A few months ago we reported on the findings of the research on the effects that Total Release Foggers (TRF) had on bed bug infestations. The study was conducted by Dr. Susan Jones at Ohio State University. Her research focused on using three popular Total Release Foggers, otherwise known as bug bombs. The bug bombs are commonly used by consumers to kill a variety of pests, including bed bugs. Her test included bed bug subjects collected in the field as well as ones that were lab strains. The lab reared bed bugs are considered to be more susceptible to pesticides than those collected in the field. The results of the study that she conducted showed that both types of bed bugs were immune to the bug bombs. The news of bug bombs not working on bed bug infestations was surprising to consumers, but not surprising to pest control professionals across the United States.

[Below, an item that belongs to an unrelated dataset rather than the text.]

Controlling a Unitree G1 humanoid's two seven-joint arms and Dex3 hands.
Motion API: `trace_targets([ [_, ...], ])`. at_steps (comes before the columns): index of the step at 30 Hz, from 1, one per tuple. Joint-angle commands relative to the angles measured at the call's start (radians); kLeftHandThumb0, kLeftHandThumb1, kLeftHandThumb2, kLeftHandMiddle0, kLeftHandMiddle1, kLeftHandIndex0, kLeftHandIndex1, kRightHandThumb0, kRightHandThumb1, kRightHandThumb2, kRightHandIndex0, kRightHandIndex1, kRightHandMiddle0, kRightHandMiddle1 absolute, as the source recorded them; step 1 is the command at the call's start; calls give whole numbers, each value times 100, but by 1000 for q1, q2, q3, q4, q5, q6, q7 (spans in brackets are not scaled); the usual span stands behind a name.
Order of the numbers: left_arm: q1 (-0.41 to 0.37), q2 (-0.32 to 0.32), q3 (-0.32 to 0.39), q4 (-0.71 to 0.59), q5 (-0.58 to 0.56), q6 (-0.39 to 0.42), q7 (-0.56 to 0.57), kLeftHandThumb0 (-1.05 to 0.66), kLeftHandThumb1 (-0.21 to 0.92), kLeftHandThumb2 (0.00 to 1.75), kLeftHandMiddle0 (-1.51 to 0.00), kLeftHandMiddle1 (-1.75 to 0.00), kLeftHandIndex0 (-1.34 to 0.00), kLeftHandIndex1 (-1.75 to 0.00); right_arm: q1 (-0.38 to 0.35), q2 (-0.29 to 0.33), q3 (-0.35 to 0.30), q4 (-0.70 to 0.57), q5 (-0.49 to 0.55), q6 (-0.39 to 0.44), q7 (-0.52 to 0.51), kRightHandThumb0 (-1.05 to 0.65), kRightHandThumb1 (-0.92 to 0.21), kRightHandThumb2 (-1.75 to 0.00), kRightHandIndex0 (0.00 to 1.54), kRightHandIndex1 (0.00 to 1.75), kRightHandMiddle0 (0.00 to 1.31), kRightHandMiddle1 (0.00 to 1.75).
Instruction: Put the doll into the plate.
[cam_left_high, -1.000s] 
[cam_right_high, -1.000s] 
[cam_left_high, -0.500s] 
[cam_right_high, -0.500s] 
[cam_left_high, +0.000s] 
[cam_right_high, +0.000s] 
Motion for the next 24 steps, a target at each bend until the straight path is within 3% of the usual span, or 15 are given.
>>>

According to Mike Merchant’s accounting of the November Entomological Society of America’s Annual Conference in Knoxville at “Insects in the City”, another study of TRF’s was conducted by Coby Schal of North Carolina State to research the effective rate of bug bombs for the control of cockroaches. Despite being commonly used by consumers, his research is the first test study for bug bombs versus cockroaches. According to reports, Schal used wild cockroaches as well as lab reared cockroaches in his test study. Two popular consumer bug bomb products were chosen to be tested. As with the lab reared bed bugs, lab reared cockroaches were more susceptible to death by the pyrethroid bug bombs. The interesting results were that the lab reared cockroaches did not stand a chance against the bug bomb, but the pesticide had no effect on the wild cockroaches. According to reports, his study showed that the wild cockroach population actually increased despite the pesticide application.
Many questions now remain because of this cockroach study as to why the wild cockroaches did not die.
Have the cockroaches become resistant to these common store bought pesticides? Cockroaches are known to be able to hold their breath for at least 40 minutes. Could cockroaches actually stop breathing for longer periods of time if they detect a strange odor? Were the cockroaches able to hide in a location where the pesticide was not able to reach?
Consumers unfortunately do not always follow the directions on the bug bomb that is provided by the manufacturer. Failure to follow the directions has resulted in serious illness, fires, and explosions when Total Release Foggers are used incorrectly. The big question is…If the TRF is ineffective, will the Environmental Protection Agency change its current guidelines?